▸ **Your objective**
Transcribe each record exactly. Omit the pictures.

▸ **Source material**
****************
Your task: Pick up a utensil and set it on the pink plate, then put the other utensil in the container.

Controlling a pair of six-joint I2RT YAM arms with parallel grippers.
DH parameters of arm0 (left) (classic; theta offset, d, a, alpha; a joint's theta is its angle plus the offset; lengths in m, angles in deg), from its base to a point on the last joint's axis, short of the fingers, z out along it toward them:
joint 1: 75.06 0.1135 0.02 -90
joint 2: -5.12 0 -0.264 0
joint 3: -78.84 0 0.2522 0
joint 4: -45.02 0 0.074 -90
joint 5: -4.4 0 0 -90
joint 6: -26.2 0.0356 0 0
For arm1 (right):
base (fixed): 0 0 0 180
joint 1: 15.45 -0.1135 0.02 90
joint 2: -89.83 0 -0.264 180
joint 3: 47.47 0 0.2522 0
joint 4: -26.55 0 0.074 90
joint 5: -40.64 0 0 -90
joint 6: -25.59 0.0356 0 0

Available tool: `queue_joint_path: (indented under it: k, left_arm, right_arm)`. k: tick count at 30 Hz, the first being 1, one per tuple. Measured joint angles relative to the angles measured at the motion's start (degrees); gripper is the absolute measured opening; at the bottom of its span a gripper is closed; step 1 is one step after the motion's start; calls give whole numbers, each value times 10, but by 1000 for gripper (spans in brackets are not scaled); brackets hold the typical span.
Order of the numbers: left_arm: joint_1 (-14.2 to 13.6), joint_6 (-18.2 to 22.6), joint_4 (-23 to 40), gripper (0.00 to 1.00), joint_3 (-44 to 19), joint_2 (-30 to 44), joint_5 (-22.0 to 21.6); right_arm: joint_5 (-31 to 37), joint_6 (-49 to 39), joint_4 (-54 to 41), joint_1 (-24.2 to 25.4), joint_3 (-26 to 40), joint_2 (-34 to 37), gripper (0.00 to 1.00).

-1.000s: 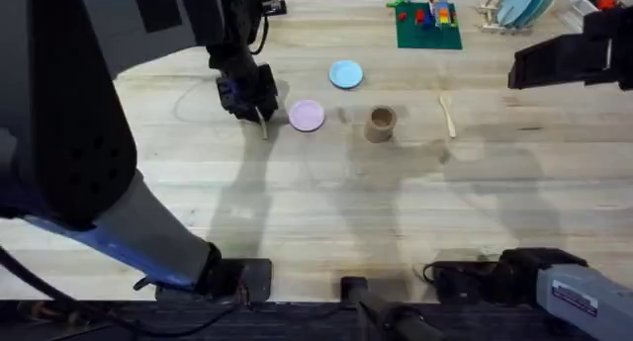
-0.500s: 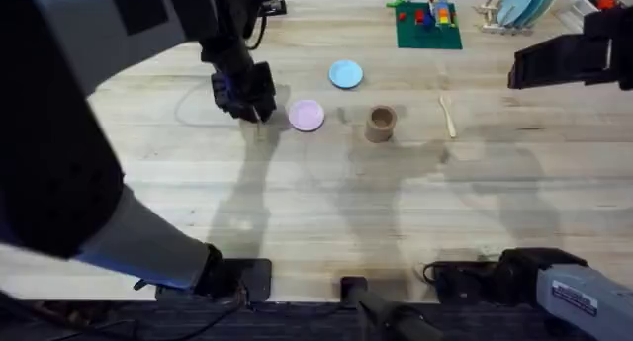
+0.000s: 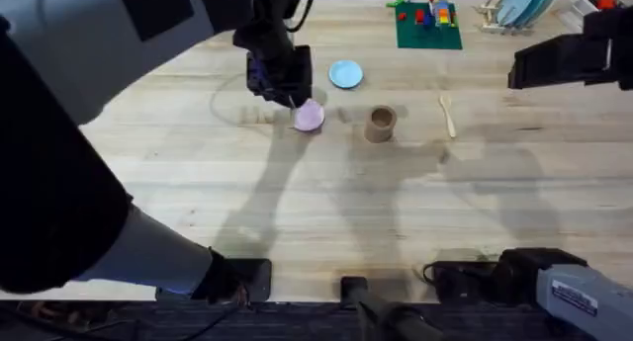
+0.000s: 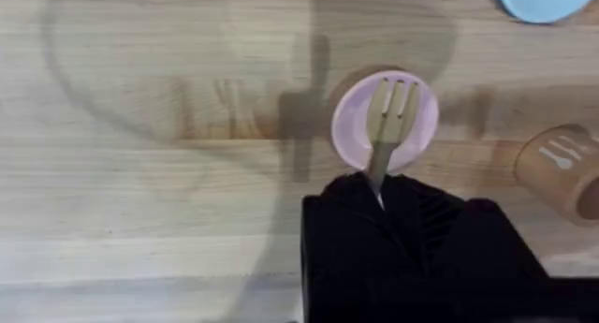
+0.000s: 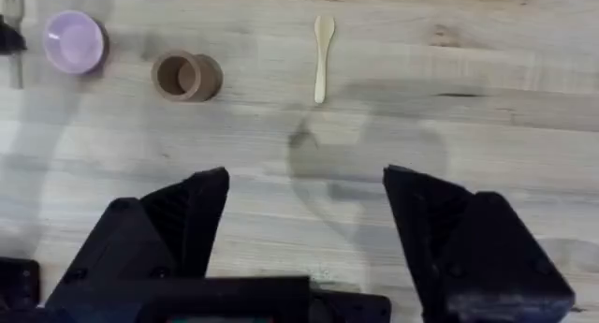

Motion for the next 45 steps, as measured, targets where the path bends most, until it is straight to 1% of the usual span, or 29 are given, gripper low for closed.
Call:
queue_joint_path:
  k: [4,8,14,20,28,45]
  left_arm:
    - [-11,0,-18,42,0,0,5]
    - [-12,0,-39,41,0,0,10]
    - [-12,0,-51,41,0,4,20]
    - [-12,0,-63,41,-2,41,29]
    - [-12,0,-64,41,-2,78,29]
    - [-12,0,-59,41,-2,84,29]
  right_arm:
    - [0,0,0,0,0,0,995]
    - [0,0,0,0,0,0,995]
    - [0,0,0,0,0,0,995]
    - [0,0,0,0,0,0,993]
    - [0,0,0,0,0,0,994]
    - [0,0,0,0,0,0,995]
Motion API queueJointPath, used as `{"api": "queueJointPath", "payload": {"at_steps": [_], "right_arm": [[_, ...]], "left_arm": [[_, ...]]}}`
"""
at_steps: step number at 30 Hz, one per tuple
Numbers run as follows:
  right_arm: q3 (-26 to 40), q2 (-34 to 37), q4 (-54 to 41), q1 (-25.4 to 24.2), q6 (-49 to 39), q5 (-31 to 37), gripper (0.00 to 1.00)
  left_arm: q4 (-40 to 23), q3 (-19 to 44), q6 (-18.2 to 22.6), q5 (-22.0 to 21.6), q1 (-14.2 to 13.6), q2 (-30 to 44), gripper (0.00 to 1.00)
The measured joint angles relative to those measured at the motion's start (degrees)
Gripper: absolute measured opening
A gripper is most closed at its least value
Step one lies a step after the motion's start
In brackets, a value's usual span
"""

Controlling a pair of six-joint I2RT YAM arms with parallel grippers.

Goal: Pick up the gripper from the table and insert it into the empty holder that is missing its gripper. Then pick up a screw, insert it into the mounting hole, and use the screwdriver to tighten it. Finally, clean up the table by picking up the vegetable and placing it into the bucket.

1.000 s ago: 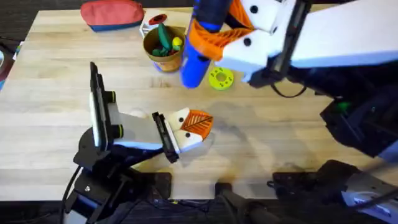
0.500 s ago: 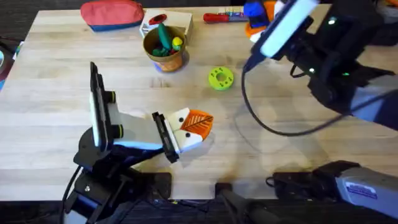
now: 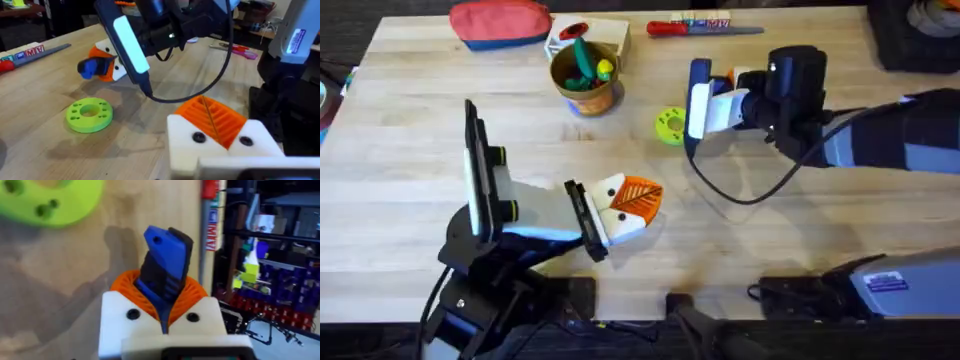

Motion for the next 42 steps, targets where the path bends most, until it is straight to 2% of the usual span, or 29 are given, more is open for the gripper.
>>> {"api": "queueJointPath", "payload": {"at_steps": [3, 4, 10, 11, 15, 16, 18, 20, 21, 22, 24, 26, 27, 30, 37, 40, 42], "right_arm": [[0.17, 0.56, -3.83, 0.01, -0.91, 0.55, 0.008], [0.17, 0.66, -4.83, 0.01, -0.63, 0.86, 0.047], [0.99, 0.15, -3.93, 0.27, 6.23, 0.96, 0.906], [1.46, -0.11, -3.90, 0.26, 7.77, 1.20, 0.971], [1.63, -0.21, -4.37, -0.06, 15.38, 1.73, 0.991], [1.61, -0.39, -4.85, -0.11, 20.98, 1.86, 0.992], [1.59, -1.01, -5.69, -0.10, 25.00, 1.82, 0.992], [1.48, -2.32, -6.29, -0.08, 29.30, 1.68, 0.994], [1.44, -3.45, -6.45, -0.08, 31.75, 1.67, 0.993], [1.39, -4.68, -6.50, -0.08, 34.07, 1.66, 0.992], [1.39, -8.08, -6.74, -0.08, 39.73, 1.64, 0.992], [1.39, -11.94, -7.46, -0.10, 45.62, 1.64, 0.992], [1.39, -13.63, -8.03, -0.09, 48.31, 1.62, 0.992], [1.39, -19.13, -11.17, -0.08, 58.10, 1.47, 0.992], [1.39, -28.38, -14.85, 0.45, 77.72, 1.18, 0.992], [1.39, -29.26, -14.87, 0.56, 81.80, 1.01, 0.992], [1.39, -29.24, -15.06, 0.56, 83.32, 0.81, 0.993]], "left_arm": [[0.00, 0.00, 0.00, 0.00, 0.00, 0.00, 0.006], [0.00, 0.00, 0.00, 0.00, 0.00, 0.02, 0.006], [0.00, 0.00, 0.02, 0.00, 0.00, 0.00, 0.006], [0.00, 0.00, 0.01, 0.00, 0.00, 0.01, 0.006], [0.00, 0.00, 0.01, 0.00, 0.00, 0.01, 0.006], [0.00, 0.00, 0.01, 0.00, 0.00, 0.00, 0.006], [0.00, 0.00, 0.02, 0.00, 0.00, 0.00, 0.006], [0.00, 0.00, -0.01, 0.00, 0.00, 0.00, 0.067], [0.00, 0.00, 0.05, -0.03, 0.00, 0.01, 0.132], [0.00, 0.00, 0.13, -0.02, 0.00, 0.00, 0.244], [0.00, 0.00, 0.01, -0.03, 0.00, 0.00, 0.536], [0.00, 0.00, 0.02, -0.02, 0.00, 0.00, 0.884], [0.00, 0.00, -0.14, -0.02, 0.00, 0.00, 0.953], [0.00, 0.00, -0.04, -0.04, 0.00, 0.00, 0.986], [0.64, -0.02, -0.09, -0.73, 0.00, 0.00, 0.987], [3.30, 0.00, -2.58, -2.98, 0.00, 0.00, 0.987], [1.80, 0.45, -5.74, -5.87, 0.00, 0.00, 0.987]]}}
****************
▸ **Response to the task**
Your task: Pick up a utensil and set it on the pink plate, then put the other utensil in the container.

Controlling a pair of six-joint I2RT YAM arms with parallel grippers.
DH parameters of arm0 (left) (classic; theta offset, d, a, alpha; a joint's theta is its angle plus the offset; lengths in m, angles in deg), from its base to a point on the last joint's axis, short of the fingers, z out along it toward them:
joint 1: 75.06 0.1135 0.02 -90
joint 2: -5.12 0 -0.264 0
joint 3: -78.84 0 0.2522 0
joint 4: -45.02 0 0.074 -90
joint 5: -4.4 0 0 -90
joint 6: -26.2 0.0356 0 0
For arm1 (right):
base (fixed): 0 0 0 180
joint 1: 15.45 -0.1135 0.02 90
joint 2: -89.83 0 -0.264 180
joint 3: 47.47 0 0.2522 0
joint 4: -26.55 0 0.074 90
joint 5: -40.64 0 0 -90
joint 6: -25.59 0.0356 0 0

Available tool: `queue_joint_path: (indented under it: k, left_arm, right_arm)`. k: tick count at 30 Hz, the first being 1, one per tuple. Measured joint angles relative to the angles measured at the motion's start (degrees); gripper is the absolute measured opening; at the bottom of its span a gripper is closed; step 1 is one step after the motion's start; calls give whole numbers, each value times 10, but by 1000 for gripper (spans in brackets are not scaled); brackets hold the typical span.
Order of the numbers: left_arm: joint_1 (-14.2 to 13.6), joint_6 (-18.2 to 22.6), joint_4 (-23 to 40), gripper (0.00 to 1.00), joint_3 (-44 to 19), joint_2 (-30 to 44), joint_5 (-22.0 to 21.6); right_arm: joint_5 (-31 to 37), joint_6 (-49 to 39), joint_4 (-54 to 41), joint_1 (-24.2 to 25.4), joint_3 (-26 to 40), joint_2 (-34 to 37), gripper (0.00 to 1.00).

-1.000s: 
-0.500s: 
+0.000s: 
+0.000s: 
+0.000s: 

Motion for the next 45 steps, as measured, targets where the path bends most, until it is straight to 1% of the usual span, or 29 are given, gripper low for closed.
Call:
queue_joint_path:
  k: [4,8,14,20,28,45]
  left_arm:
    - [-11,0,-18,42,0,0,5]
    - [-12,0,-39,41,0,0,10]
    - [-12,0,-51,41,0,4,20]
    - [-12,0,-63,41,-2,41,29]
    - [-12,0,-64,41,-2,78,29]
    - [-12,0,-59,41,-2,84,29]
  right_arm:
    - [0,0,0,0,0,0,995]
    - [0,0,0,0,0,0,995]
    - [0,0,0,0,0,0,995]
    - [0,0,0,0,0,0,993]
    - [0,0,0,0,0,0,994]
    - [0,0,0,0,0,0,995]
Motion API queueJointPath, used as `{"api": "queueJointPath", "payload": {"at_steps": [_], "right_arm": [[_, ...]], "left_arm": [[_, ...]]}}`
"""
at_steps: step number at 30 Hz, one per tuple
Numbers run as follows:
  right_arm: q3 (-26 to 40), q2 (-34 to 37), q4 (-54 to 41), q1 (-25.4 to 24.2), q6 (-49 to 39), q5 (-31 to 37), gripper (0.00 to 1.00)
  left_arm: q4 (-40 to 23), q3 (-19 to 44), q6 (-18.2 to 22.6), q5 (-22.0 to 21.6), q1 (-14.2 to 13.6), q2 (-30 to 44), gripper (0.00 to 1.00)
The measured joint angles relative to those measured at the motion's start (degrees)
Gripper: absolute measured opening
A gripper is most closed at its least value
Step one lies a step after the motion's start
In brackets, a value's usual span
"""

Controlling a pair of six-joint I2RT YAM arms with parallel grippers.

Goal: Pick up the gripper from the table and insert it into the empty holder that is missing its gripper. Then pick up a screw, insert it into the mounting hole, and use the screwdriver to tighten it. Finally, clean up the table by picking up the vegetable and placing it into the bucket.

1.000 s ago: 
0.500 s ago: 
now: 

Motion for the next 42 steps, targets where the path bends most, until it is straight to 2% of the usual span, or 29 are given, more is open for the gripper.
>>> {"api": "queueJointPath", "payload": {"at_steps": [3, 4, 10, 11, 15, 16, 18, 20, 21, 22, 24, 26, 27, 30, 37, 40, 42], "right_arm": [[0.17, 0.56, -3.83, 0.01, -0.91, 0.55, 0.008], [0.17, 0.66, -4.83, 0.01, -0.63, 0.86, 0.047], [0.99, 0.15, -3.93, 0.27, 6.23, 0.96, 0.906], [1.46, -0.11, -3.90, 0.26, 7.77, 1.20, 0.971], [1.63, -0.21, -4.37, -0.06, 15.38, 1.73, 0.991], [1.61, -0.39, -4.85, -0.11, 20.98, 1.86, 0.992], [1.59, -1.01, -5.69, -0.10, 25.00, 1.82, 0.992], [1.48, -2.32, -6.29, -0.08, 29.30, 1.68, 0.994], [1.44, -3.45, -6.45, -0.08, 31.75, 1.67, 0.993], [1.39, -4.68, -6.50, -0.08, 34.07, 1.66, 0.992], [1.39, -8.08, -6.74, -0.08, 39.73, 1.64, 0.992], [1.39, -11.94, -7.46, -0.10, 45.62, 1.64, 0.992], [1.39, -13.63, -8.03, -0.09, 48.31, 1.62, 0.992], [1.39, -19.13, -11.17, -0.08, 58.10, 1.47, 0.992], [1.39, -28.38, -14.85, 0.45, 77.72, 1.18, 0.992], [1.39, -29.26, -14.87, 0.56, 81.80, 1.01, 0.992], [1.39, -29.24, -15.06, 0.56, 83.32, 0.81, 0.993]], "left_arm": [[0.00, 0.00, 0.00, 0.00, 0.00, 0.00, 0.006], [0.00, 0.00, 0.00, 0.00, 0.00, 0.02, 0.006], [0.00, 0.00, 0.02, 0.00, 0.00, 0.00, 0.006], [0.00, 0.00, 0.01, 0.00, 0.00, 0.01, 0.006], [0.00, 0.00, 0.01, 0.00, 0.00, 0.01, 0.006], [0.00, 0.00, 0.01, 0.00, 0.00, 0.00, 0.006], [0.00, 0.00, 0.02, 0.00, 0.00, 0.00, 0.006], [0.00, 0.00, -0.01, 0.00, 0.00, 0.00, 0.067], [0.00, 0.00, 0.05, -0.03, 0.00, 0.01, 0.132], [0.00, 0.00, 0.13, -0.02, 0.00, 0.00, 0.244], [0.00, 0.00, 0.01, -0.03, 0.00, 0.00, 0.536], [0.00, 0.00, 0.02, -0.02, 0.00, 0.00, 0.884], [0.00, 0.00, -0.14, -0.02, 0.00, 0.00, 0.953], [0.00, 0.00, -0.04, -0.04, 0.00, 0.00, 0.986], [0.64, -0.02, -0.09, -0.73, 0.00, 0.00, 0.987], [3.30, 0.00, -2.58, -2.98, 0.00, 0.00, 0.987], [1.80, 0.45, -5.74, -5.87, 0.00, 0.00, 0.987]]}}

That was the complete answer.